* TASK PROMPT *
Give again every line from the one with "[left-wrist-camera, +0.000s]" through the last line of the data, exactly, and leave out the lines before it.
•••••
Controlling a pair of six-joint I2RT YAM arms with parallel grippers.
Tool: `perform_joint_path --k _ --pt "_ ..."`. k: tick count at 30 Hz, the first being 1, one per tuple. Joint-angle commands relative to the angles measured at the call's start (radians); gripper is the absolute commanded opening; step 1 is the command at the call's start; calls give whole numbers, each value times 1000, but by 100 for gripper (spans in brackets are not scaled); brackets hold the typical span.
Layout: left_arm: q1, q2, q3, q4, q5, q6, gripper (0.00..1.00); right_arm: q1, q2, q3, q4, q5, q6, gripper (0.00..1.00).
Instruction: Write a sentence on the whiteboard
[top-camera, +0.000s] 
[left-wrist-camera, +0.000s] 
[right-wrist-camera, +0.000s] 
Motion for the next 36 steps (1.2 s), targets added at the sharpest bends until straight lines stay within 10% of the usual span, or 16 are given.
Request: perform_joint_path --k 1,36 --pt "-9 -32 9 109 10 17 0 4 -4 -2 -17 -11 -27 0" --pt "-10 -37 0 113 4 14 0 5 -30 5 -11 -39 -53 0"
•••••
* PROBLEM SOLUTION *
[left-wrist-camera, +0.000s] 
[right-wrist-camera, +0.000s] 
Motion for the next 36 steps (1.2 s), targets added at the sharpest bends until straight lines stay within 10% of the usual span, or 16 are given.
Request: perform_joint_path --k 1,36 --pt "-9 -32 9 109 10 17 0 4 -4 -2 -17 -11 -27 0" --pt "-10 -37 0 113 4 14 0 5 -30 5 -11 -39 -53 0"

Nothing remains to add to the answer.